Poorly crystalline iron (Fe) oxides are commonly deposited on the surface of rice roots, forming an Fe plaque. This Fe plaque is an important area for Fe redox reactions because the poorly crystalline Fe is available for microbial transformations. However, it remains unclear what the mechanisms are that cause the root Fe plaque to affect CO2 emissions from paddy soils. Thus, this study investigated the effects of Fe plaque on paddy soil CO2 emissions and the associated mechanisms. Paddy soil with rice plant roots containing an Fe plaque-coating had 1.5-fold larger CO2 emissions and higher expression levels of genes involved in soil carbon (C) degradation than Fe plaque-free roots, indicating that Fe plaque stimulated paddy soil derived CO2 emissions.

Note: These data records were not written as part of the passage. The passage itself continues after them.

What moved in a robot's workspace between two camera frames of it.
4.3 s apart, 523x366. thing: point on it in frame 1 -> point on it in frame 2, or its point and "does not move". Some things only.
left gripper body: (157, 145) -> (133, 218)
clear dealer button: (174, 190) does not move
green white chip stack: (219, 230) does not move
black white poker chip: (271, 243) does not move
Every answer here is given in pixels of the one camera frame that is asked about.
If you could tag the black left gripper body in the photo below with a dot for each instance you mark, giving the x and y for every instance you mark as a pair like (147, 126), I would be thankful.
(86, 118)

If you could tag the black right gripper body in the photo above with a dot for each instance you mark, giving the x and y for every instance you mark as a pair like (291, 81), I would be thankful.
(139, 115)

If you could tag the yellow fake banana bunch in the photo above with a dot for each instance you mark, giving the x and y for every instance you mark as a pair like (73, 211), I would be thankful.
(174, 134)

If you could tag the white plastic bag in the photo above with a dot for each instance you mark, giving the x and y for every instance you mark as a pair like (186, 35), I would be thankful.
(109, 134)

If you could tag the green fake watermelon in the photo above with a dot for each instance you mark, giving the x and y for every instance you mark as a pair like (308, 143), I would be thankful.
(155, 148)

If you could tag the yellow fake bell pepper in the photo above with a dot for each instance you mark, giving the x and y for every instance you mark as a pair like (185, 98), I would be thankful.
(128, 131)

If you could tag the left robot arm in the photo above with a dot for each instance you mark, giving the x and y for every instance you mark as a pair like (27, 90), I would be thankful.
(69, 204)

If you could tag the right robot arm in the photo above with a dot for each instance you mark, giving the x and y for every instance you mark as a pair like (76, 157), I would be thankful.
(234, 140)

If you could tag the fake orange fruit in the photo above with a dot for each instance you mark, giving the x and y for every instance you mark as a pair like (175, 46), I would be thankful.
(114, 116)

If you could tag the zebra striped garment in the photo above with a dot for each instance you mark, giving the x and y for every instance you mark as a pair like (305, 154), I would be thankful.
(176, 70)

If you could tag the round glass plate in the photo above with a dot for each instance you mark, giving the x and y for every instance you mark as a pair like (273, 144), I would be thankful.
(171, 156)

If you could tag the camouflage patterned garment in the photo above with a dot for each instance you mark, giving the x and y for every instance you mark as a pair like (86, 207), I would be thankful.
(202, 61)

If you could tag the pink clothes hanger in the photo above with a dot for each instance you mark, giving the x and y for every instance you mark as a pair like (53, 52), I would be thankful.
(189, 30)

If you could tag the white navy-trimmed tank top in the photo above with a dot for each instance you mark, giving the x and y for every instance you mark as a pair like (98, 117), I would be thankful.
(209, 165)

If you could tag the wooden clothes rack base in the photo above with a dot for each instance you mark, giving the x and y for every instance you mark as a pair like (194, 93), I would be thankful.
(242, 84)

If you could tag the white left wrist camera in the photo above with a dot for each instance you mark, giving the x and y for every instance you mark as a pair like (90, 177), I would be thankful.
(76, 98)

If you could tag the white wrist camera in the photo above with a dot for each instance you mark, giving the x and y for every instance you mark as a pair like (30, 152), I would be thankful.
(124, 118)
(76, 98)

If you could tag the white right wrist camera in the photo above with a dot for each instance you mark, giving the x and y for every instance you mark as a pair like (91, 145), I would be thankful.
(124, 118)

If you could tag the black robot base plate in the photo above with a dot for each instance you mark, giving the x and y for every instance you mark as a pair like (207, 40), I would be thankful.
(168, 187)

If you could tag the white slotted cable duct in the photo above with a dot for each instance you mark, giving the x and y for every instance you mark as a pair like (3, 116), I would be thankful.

Fe plaque-coated rice roots, immersed in a 13C-labeled glucose solution, emitted more CO2, with a higher abundance of 13CO2, than the Fe plaque-free roots. These differences were not observed when the surfaces of the rice roots were sterilized. These results indicate that the Fe plaque-stimulated CO2 emissions were due to soil microbial respiration, not autotrophic root respiration. Chelating the dissolved Fe on the root surface eliminated Fe plaque stimulation of CO2 emissions, while Fe(III) supplementation correlated with enhanced CO2 emissions. The stoichiometric mole ratio of the enhanced CO2 emissions to the Fe(II) generated was comparable to the theoretical ratio of Fe(III) when used as an electron acceptor for organic C decomposition. These results showed that the Fe plaque enhancement of CO2 emissions was coupled to Fe(III) reduction. Limiting the stimulating effects of Fe plaque on CO2 emissions may be a potentially useful approach for mitigating organic C loss from paddy soils.